Criticism of the ACS for Fomenting "Cancer Phobia"
In the first years of the take-over of the Society, a member of the ACS inner circle began "his fund-raising speeches," reported Ralph Moss in The Cancer Industry,2 "with a dramatic 'One in five of us here – every fifth person in this audience – will die of cancer.'"

Early Society publications, observed James Patterson in
The Dread Disease,3 "outlined the frightening ramifications" of cancer. Lumping the expense of treatment, loss of work, and productivity, the annual toll of the disease was $2 billion in the late 1940s. Deaths were rising fast; 160,000 in the mid-1940s, 200,000 by 1950. Projections had 17 million Americans then alive eventually dying of cancer. An ACS poster (1947) hammered home the bad news: "Every Three Minutes Someone Dies of Cancer. Guard Those You Love. Give to Conquer Cancer."
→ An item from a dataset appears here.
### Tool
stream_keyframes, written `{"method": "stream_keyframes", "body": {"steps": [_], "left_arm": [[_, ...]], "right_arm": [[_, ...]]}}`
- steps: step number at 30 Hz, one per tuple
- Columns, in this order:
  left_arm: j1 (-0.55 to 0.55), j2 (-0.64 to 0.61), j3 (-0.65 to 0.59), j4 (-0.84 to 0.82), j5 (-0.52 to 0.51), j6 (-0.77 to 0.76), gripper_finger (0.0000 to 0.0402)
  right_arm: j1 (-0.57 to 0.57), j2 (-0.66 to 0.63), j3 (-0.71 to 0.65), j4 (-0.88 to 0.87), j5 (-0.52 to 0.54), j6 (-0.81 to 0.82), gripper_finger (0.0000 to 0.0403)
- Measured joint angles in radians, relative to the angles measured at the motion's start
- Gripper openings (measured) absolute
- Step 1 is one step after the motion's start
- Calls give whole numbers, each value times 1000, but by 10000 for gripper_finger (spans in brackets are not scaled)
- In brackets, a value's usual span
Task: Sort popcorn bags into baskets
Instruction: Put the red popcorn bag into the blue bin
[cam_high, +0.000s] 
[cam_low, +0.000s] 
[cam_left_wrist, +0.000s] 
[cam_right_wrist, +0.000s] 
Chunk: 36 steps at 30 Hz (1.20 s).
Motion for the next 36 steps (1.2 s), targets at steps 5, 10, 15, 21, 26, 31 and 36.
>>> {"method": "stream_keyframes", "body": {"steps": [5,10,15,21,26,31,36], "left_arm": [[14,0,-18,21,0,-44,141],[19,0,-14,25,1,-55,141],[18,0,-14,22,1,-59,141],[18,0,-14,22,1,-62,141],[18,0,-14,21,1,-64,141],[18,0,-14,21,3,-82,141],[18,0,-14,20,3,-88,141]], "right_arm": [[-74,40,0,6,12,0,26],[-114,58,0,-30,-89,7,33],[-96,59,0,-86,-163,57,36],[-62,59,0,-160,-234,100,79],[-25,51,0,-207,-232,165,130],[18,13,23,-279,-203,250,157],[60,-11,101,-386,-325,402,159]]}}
Stoking fears of cancer scared Americans into writing checks to the ACS. Keeping the heat on by stressing the horrors of cancer stirred concerns about the Society's scare tactic. Patterson cited three noteworthy critics. In 1948, the medical director of the American Psychiatric Association "complained that 'propaganda' about cancer was inspiring fear of death and fomenting popular panic."

In 1952, a woman who went public with the story of her battle to survive the disease incorporated her objections in her book.4 "Cancer, Our Number Two Killer," she wrote. "Great posters blaze this unfortunate – equally unhelpful – truth across the countryside. Shocking the Sunday afternoon reading public into action? No, into hiding."

In 1955, Dr. George Crile, one of the first American surgeons to dissent against radical mastectomies, published a book that castigated the ACS for its incessant harping on fears about cancer. Patterson quoted Crile's book (
Cancer and Common Sense): "They have portrayed cancer as an insidious, dreadful, relentless invader. With religious fervor they have fashioned a devil out of cancer. They have bred in a sensitive public a fear that is approaching hysteria. They have created a new disease, cancer phobia, a contagious disease that spreads from mouth to ear. It is possible that cancer phobia causes more suffering than cancer itself."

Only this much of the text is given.